Recently, there has been a surge in the popularity of pre trained large language models (LLMs) (such as GPT-4), sweeping across the entire Natural Language Processing (NLP) and Computer Vision (CV) communities. These LLMs have demonstrated advanced multi-modal understanding capabilities and showcased strong performance across various benchmarks. The LLM has started to embody traits of artificial general intelligence, which holds vital guidance for enhancing brain-like characteristics within visual encoding models. Hence, This paper proposes a new multi-modal training paradigm, aligning with LLM, for encoding fMRI activity in visual cortex. Based on this paradigm, we trained an encoding model in fMRI data named the LLM-Visual Encoding Model (LLM-VEM). Specifically, we utilize LLM (miniGPT4) to generate descriptive text for all stimulus images, forming a high-quality textual description set. Moreover, we use the pre-trained text encoder (CLIP) to process these detailed descriptions, obtaining the text embedding features. Next, we use the contrast loss function to minimize the distance between the image embedding features and the text embedding features to complete the alignment operation of the stimulus image and text information. With the assistance of the pre-trained LLM, this alignment process facilitates better learning of the visual encoding model, resulting in higher precision. The final experimental results indicate that our training paradigm has significantly aided in enhancing the performance of the visual encoding model.
Paper Structure (15 sections, 4 equations, 3 figures, 3 tables)
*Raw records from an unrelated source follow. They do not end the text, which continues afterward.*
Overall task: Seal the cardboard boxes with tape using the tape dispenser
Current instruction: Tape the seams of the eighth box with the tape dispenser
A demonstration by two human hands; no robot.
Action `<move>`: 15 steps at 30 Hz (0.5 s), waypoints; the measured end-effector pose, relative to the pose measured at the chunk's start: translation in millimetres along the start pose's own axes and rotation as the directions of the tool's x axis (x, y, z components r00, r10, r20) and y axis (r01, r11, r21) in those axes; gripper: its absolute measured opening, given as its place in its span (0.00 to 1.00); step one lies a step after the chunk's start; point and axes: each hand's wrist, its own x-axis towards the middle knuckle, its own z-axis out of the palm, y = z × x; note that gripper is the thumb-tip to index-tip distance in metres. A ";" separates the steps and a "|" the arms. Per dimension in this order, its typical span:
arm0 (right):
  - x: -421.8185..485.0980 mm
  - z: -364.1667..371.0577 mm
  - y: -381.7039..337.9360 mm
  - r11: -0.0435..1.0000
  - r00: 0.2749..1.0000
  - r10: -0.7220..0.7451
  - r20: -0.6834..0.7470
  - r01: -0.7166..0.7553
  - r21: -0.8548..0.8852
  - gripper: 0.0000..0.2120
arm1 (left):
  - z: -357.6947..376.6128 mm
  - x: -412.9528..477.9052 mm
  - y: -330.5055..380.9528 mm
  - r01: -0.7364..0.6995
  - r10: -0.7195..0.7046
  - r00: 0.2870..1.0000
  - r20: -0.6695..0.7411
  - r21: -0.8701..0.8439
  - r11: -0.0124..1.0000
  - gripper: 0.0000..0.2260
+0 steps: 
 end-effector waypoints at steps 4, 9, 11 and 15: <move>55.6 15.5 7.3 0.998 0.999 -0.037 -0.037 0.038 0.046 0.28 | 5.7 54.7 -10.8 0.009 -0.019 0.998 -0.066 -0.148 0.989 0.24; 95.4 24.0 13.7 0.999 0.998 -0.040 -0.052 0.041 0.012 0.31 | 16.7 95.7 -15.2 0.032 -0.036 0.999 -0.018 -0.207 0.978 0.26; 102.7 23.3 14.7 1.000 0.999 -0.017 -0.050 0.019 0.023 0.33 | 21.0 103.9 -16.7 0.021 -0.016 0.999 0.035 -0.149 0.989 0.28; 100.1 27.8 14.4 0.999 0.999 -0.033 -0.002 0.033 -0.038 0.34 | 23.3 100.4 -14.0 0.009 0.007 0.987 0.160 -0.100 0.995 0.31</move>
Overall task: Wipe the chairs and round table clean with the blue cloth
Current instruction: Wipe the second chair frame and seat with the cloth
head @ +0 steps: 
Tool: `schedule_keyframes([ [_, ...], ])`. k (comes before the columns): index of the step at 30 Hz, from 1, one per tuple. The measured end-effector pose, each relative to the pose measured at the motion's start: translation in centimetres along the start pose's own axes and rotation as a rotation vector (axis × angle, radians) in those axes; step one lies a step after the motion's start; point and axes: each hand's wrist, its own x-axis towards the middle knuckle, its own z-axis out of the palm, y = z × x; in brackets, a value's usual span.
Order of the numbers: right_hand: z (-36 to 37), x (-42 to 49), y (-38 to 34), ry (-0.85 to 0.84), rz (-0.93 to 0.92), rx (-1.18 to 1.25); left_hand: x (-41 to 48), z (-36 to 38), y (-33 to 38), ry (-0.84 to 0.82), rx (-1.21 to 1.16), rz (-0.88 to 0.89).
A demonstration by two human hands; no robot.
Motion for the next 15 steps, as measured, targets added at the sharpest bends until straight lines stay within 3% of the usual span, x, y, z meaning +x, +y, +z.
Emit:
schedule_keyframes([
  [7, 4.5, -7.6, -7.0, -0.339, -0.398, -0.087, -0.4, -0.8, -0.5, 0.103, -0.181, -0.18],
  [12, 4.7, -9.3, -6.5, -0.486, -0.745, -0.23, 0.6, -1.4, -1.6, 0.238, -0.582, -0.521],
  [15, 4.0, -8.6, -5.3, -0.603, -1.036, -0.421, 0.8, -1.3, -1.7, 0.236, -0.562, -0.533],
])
This paper contains 15 sections, 4 equations, 3 figures, 3 tables.

Figures (3)

  • Figure 1: The overall architecture of the proposed multi-modal training paradigm, aligning with LLM, for encoding fMRI activity in visual cortex. A represents the process of the training paradigm we designed; B illustrates the specific details of the Voxel Mapping Block in A.
  • Figure 2: Prediction performance. A Vertex-wise ${{R}^{2}}$ maps for each subject on the validation split. B Individual sample images (left), fMRI targets (middle), and predictions (right) for NSD Subject 5. C Group median ${{R}^{2}}$ scores for individual ROIs.
  • Figure 3: Performance results of our model in The Algonauts Project 2023 competition.